## Task item:
Please set down exactly the lines of the listing below from the line containing "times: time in" through the line containing "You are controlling", both lines included, leaving out all other lines.
* * * * * * * * *
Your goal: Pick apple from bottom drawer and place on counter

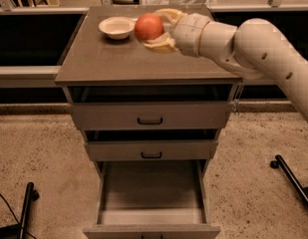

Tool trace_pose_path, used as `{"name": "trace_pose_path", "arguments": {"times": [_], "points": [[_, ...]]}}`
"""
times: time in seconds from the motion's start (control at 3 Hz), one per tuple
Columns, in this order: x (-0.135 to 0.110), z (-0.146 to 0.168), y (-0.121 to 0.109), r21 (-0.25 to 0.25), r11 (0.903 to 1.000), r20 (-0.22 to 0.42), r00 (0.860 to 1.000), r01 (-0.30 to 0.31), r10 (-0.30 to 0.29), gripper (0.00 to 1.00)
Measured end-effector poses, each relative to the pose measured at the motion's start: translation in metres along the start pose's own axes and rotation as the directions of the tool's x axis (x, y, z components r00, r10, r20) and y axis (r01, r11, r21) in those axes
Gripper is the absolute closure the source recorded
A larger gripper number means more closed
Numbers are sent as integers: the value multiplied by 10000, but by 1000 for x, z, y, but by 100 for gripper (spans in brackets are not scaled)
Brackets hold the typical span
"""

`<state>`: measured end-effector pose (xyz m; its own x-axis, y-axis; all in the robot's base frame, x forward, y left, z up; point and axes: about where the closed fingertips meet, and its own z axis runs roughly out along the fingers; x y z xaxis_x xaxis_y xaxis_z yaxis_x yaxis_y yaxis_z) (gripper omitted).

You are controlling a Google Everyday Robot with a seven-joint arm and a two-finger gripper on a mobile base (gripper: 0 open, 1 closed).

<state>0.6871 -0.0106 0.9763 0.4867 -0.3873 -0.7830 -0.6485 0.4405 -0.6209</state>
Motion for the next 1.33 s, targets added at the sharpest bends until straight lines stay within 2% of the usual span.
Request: {"name": "trace_pose_path", "arguments": {"times": [0.33, 0.67, 1.0, 1.33], "points": [[15, -8, -27, 1350, 9846, -593, 9910, -1108, 1197, 100], [28, -13, -38, 1876, 9558, -1129, 9617, -2262, 2498, 100], [51, -26, -48, 2062, 9127, -1575, 9086, -3528, 3869, 100], [70, -31, -54, 1855, 8720, -1760, 8577, -4531, 4831, 100]]}}
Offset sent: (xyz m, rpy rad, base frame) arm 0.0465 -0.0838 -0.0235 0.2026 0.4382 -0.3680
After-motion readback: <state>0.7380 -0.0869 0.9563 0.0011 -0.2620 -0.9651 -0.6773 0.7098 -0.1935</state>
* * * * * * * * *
## Response to the exercise:
times: time in seconds from the motion's start (control at 3 Hz), one per tuple
Columns, in this order: x (-0.135 to 0.110), z (-0.146 to 0.168), y (-0.121 to 0.109), r21 (-0.25 to 0.25), r11 (0.903 to 1.000), r20 (-0.22 to 0.42), r00 (0.860 to 1.000), r01 (-0.30 to 0.31), r10 (-0.30 to 0.29), gripper (0.00 to 1.00)
Measured end-effector poses, each relative to the pose measured at the motion's start: translation in metres along the start pose's own axes and rotation as the directions of the tool's x axis (x, y, z components r00, r10, r20) and y axis (r01, r11, r21) in those axes
Gripper is the absolute closure the source recorded
A larger gripper number means more closed
Numbers are sent as integers: the value multiplied by 10000, but by 1000 for x, z, y, but by 100 for gripper (spans in brackets are not scaled)
Brackets hold the typical span
"""

`<state>`: measured end-effector pose (xyz m; its own x-axis, y-axis; all in the robot's base frame, x forward, y left, z up; point and axes: about where the closed fingertips meet, and its own z axis runs roughly out along the fingers; x y z xaxis_x xaxis_y xaxis_z yaxis_x yaxis_y yaxis_z) (gripper omitted).

You are controlling a Google Everyday Robot with a seven-joint arm and a two-finger gripper on a mobile base (gripper: 0 open, 1 closed).

The output is finished and nothing more is needed.